__Task description__
Across the entries below, the lines containing "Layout" should be counted and only their number returned.

Source data
────────────────────────────────────────
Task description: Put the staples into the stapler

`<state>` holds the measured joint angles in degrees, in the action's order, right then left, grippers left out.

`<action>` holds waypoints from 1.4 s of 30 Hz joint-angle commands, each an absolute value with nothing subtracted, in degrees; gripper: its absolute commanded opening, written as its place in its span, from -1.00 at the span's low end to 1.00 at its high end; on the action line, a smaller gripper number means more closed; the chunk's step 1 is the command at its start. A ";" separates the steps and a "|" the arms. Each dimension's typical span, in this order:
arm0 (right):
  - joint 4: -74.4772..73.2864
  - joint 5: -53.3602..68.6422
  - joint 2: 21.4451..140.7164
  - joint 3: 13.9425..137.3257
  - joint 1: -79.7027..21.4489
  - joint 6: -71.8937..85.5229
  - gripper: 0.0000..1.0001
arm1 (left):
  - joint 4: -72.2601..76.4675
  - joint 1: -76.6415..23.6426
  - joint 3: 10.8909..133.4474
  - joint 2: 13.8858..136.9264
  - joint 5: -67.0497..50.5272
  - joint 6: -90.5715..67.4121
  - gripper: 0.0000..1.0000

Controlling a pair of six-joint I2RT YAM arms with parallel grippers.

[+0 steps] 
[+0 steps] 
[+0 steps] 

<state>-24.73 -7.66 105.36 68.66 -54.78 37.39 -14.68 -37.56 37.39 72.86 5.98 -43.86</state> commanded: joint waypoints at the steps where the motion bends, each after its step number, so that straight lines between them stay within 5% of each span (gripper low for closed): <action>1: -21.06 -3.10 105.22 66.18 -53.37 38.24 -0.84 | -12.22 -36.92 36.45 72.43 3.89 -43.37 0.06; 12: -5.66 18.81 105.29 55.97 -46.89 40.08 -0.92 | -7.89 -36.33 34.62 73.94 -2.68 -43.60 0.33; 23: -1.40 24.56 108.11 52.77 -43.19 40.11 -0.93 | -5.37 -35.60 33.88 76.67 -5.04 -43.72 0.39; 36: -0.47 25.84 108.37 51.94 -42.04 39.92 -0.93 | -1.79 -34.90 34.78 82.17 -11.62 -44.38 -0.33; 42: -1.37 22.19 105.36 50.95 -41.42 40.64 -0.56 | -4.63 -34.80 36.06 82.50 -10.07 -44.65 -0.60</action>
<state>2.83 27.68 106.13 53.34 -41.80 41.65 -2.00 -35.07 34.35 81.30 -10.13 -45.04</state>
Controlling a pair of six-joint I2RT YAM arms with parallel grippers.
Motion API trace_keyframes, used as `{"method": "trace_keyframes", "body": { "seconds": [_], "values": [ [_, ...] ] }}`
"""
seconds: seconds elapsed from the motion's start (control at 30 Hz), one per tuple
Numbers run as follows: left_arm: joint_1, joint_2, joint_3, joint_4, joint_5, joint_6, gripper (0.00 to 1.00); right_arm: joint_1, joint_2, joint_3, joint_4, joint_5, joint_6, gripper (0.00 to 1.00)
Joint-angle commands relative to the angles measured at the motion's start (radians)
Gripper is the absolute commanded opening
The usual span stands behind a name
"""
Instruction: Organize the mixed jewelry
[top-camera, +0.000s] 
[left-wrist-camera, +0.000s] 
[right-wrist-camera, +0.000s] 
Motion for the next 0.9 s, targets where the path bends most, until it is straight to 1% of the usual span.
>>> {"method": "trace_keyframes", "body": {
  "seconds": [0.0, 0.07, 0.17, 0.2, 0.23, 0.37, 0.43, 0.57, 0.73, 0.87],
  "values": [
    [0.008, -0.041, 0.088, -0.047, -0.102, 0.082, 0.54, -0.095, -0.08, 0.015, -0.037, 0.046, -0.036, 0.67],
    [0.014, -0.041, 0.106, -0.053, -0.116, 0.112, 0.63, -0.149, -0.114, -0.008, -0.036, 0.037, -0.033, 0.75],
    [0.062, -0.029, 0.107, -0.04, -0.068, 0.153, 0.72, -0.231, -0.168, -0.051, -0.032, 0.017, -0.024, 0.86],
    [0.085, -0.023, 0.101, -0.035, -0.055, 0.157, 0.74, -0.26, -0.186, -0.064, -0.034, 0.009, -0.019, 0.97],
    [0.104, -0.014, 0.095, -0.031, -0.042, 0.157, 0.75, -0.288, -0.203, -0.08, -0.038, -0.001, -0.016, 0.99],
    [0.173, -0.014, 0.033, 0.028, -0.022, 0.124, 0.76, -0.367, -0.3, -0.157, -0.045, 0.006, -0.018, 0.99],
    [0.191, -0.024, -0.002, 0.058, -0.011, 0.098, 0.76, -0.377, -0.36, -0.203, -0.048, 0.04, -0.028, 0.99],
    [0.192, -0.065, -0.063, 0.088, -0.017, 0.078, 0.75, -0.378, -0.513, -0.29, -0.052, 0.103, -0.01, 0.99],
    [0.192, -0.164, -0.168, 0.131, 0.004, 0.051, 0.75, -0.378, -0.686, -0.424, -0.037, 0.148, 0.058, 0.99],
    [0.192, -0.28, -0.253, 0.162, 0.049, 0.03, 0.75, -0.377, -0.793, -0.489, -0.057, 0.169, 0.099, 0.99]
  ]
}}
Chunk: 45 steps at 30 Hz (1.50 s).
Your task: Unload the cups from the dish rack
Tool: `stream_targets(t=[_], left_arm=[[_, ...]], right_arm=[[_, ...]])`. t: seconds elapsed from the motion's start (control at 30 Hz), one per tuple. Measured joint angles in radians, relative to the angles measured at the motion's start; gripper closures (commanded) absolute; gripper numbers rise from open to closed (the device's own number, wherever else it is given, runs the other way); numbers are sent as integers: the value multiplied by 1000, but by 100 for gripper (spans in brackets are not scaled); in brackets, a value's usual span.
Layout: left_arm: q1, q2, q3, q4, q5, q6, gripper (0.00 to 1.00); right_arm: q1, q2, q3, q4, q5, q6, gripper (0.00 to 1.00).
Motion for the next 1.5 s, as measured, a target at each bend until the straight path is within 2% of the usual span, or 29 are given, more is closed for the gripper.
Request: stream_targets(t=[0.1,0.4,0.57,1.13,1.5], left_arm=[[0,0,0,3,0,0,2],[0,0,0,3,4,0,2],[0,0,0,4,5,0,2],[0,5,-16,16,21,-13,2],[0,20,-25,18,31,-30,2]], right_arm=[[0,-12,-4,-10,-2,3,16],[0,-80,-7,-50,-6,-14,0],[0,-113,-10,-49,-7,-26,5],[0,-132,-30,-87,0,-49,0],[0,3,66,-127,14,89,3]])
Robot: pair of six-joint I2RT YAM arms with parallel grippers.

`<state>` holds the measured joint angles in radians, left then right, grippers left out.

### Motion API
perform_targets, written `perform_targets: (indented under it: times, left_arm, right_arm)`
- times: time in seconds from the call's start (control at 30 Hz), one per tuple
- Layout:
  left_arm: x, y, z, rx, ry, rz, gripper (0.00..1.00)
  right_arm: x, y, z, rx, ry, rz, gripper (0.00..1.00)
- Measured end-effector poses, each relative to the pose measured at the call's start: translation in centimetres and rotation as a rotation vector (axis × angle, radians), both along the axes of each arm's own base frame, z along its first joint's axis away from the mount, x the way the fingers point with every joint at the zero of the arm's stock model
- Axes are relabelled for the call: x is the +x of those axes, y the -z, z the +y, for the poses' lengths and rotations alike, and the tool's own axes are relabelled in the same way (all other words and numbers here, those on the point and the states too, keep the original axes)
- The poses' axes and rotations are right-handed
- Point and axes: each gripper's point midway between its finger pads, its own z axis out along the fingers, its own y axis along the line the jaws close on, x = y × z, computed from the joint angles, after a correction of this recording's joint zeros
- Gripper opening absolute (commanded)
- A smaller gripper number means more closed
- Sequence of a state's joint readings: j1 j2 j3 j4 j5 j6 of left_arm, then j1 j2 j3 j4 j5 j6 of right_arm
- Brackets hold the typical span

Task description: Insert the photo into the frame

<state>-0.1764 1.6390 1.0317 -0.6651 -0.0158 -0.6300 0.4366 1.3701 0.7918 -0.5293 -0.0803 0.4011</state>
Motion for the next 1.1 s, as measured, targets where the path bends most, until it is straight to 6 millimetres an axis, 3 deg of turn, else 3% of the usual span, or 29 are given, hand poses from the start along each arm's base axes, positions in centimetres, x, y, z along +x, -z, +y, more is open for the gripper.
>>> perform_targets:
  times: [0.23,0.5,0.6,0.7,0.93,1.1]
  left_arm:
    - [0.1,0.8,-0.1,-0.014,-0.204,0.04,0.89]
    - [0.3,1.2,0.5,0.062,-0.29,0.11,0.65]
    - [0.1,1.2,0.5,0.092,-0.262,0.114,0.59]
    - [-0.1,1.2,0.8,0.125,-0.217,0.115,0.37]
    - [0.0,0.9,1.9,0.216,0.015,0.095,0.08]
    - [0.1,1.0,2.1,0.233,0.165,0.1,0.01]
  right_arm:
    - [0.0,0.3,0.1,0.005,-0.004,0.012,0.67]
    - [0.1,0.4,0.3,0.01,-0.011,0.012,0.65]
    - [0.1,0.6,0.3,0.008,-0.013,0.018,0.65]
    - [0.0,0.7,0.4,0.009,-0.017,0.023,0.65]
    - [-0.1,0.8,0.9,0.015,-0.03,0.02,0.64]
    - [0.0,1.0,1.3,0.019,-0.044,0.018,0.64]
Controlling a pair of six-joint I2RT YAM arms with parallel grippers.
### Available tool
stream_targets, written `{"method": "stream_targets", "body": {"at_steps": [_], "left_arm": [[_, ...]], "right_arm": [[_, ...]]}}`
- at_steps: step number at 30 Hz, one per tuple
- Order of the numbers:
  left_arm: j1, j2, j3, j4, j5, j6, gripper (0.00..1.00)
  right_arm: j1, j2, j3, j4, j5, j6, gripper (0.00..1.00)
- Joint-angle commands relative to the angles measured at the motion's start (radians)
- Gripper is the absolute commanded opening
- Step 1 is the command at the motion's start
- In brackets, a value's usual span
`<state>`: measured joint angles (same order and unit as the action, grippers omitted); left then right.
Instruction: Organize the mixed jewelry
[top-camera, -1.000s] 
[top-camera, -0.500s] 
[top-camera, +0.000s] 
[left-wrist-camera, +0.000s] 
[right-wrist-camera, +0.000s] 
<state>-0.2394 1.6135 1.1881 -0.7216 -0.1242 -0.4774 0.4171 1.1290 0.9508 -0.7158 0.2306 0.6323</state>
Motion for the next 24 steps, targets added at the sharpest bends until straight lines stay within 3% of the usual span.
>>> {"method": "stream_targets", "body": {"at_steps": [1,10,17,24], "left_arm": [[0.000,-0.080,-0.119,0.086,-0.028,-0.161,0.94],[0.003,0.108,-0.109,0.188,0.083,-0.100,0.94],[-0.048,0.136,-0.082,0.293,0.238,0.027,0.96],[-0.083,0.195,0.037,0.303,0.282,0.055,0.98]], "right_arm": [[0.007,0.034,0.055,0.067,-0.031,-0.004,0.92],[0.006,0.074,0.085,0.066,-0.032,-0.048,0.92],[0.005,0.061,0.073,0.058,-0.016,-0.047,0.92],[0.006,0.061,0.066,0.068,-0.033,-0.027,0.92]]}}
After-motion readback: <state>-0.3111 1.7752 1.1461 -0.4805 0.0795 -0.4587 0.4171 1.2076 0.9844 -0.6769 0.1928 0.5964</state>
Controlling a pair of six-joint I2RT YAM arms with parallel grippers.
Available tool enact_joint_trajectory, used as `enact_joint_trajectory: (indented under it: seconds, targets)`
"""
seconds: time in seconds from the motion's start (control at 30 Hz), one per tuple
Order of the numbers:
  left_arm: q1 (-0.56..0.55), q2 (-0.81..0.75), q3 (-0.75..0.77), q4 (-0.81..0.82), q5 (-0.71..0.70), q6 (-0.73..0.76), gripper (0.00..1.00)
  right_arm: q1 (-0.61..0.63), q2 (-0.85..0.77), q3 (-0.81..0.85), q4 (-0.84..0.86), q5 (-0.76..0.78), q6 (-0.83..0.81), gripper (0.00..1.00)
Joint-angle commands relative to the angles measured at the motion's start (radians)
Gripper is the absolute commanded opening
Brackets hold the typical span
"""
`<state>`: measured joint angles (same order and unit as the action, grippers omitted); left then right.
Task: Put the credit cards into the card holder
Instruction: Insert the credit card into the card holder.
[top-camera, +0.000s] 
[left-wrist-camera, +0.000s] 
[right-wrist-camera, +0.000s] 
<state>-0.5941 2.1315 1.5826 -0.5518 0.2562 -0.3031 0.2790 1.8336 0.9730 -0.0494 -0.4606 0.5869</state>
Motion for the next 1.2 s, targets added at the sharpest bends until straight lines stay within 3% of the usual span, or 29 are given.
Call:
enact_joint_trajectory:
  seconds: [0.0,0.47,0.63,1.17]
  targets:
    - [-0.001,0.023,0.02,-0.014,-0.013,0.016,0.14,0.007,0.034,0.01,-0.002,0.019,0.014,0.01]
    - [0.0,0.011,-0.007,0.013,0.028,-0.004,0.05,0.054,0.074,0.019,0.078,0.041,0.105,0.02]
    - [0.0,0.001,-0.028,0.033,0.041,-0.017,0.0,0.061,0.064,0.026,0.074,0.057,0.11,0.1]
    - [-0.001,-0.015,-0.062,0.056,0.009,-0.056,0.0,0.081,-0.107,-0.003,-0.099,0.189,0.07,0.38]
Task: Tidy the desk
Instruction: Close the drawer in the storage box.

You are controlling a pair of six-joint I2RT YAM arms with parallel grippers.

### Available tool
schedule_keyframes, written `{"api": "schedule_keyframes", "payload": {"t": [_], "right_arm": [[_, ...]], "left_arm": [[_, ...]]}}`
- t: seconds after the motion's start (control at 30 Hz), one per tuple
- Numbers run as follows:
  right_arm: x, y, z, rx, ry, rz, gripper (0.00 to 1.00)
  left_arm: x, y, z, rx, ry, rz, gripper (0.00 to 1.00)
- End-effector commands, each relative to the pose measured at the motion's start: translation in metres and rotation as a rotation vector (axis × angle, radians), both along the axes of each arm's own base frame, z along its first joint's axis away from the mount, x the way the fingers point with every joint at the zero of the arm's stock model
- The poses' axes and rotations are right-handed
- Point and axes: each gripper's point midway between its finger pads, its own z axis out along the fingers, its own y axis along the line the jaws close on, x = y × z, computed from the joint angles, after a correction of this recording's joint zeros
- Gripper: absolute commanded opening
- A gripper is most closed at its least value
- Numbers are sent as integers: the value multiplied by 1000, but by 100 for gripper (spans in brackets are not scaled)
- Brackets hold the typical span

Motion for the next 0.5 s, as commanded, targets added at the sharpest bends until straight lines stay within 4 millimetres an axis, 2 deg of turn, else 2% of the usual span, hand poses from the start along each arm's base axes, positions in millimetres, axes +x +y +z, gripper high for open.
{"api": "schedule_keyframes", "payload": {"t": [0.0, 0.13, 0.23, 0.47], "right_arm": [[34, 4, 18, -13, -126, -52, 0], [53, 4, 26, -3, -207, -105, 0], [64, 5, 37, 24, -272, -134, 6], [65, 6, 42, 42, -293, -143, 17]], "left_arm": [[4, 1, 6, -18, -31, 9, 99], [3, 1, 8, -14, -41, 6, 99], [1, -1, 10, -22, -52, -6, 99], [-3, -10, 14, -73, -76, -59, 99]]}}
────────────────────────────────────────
__Result below__
2